The goal here is to adjust the parameters until only real spots are found by the program and noise is not. It is also feasible to optimize these parameters using a grid search and cxi.index (see below).
Using cxi.index to process the images
cxi.index is the command line interface to our indexing software. It uses the Rossmand DPS indexing algorithm as implemented by Labelit to get initial basis vectors, then uses still-specific algorithms for reflection prediction, as documented here [2] and here [3]. Notably, we have recently added multiprocessing to cxi.index (see the -n command). Here is the full description:
$ cxi.index --help Usage: cxi.index [-d] [-n num_procs] [-o output_dir] [-b output_basename] target=targetpath files Options: -h, --help show this help message and exit -d, --no-display Do not show indexing graphics -n NUM_PROCS, --num-procs=NUM_PROCS Number of processors to use -o OUTPUT_DIR, --output-dir=OUTPUT_DIR Directory for integration pickles -b OUTPUT_BASENAME, --output-basename=OUTPUT_BASENAME String to append to the front of output integration pickles
Target: the phil file containing further indexing/integration parameters The simplest way to index a single image is as follows:
$ cxi.index <imagefile> target=<phil file>
This saves no output and displays three views of the image (assuming indexing was successful. The first is the image indexed in the P1 setting. Red pixels are spotfinder spots, blue are integration mask pixels and yellow are background pixels. The second display is as the first, but in the highest symmetry setting found by indexing, and with an automatically determined resolution cutoff applied. A third is also displayed <need info from Nick>. To hide these displays, use -d. The target is a phil file with sample-specific indexing settings as described in our Phil section (though note the discussion of metrology is only relevant for the CSPAD detector). A typical indexing run of a large set of images in a single directory, assuming they have been converted with cxi.image2pickle and that there are 12 cores available, that the directory results/000 exists, using a phil file named target.phil, is as follows:
$ cxi.index -d -n 12 -o results/000 target=target.phil *.pickle | tee results/trial_000.log
After indexing, results/000 will contain files of the form int_<original file name>.pickle. These are not image pickles, but they are integration pickles, containing the integrated intensities and miller indices for each image. They are the direct input for cxi.merge, as described in [Merging] and [Advanced Merging]

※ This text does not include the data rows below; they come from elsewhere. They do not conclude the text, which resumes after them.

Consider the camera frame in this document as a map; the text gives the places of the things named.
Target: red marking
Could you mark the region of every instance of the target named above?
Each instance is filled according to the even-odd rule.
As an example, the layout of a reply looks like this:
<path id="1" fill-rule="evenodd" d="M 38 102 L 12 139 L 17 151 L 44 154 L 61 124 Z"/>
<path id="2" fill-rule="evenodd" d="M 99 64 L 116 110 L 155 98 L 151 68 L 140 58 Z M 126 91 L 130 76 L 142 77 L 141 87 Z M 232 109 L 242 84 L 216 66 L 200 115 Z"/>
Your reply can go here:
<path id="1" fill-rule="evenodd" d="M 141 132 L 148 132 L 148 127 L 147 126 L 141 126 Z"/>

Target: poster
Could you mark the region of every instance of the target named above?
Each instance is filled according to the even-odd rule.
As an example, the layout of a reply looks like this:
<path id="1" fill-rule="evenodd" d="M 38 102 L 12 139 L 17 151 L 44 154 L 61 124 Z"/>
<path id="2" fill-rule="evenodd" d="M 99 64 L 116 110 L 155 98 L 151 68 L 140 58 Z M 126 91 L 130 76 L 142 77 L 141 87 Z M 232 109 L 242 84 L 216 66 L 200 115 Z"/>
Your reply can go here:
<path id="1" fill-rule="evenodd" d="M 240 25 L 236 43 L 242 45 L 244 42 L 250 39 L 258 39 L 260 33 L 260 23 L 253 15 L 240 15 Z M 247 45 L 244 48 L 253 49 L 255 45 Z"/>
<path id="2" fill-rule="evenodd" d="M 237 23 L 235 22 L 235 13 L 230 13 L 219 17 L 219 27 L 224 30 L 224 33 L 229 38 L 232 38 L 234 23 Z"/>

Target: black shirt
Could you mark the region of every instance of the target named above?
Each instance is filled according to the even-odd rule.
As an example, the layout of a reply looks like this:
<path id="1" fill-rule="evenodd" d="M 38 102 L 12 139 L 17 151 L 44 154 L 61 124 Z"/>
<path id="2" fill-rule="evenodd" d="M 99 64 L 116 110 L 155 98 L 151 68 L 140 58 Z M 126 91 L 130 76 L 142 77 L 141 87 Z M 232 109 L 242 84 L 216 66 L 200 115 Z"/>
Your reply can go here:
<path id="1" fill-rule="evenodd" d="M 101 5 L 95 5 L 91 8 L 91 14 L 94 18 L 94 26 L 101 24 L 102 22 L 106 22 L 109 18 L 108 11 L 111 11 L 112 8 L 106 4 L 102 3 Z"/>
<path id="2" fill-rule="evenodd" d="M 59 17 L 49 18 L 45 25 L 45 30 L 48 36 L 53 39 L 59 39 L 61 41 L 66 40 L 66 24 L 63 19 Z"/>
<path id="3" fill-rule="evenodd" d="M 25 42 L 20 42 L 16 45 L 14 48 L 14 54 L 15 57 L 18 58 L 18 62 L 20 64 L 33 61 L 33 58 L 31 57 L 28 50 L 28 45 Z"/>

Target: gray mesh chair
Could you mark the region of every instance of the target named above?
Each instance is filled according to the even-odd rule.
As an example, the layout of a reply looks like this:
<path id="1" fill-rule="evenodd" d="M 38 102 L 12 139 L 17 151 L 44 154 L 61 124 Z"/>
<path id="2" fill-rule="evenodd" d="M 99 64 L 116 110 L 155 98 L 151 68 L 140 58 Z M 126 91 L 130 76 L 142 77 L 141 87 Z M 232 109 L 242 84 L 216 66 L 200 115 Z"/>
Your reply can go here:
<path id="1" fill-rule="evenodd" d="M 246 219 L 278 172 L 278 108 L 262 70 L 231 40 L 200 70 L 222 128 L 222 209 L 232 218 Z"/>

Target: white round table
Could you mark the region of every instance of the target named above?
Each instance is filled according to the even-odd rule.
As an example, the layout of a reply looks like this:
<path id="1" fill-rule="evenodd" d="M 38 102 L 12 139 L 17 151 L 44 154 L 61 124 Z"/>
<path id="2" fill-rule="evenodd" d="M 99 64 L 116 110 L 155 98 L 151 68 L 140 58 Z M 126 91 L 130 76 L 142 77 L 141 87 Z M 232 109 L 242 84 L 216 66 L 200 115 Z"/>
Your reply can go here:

Using a grid search with cxi.index
It is usually pretty straightforward to find spotfinder parameters that work well for your data. However, if you'd like to be more thorough below is an example command for testing a variety of spotfinding parameters in a grid-based fashion. Comment out the overridden spotfinder parameters from this command in your phil file first. Assume a directory named results exists in the current folder.
$ for i in `seq 2 6`; do for j in `seq 2 6`; do mkdir -p results/trial_a$i_s$j; cxi.index <pickle files> target=<path to phil file> \ -d -o results/trial_a$i_s$j distl.minimum_spot_area=$i distl.minimum_signal_height=$j distl.minimum_spot_height=$j \ | tee results/trial_a$i_s$j.log; done; done
Using -n here for cxi.index will be useful! If, say, 100 images are tested, whichever combination gives the most number of indexed images is likely best for the entire dataset.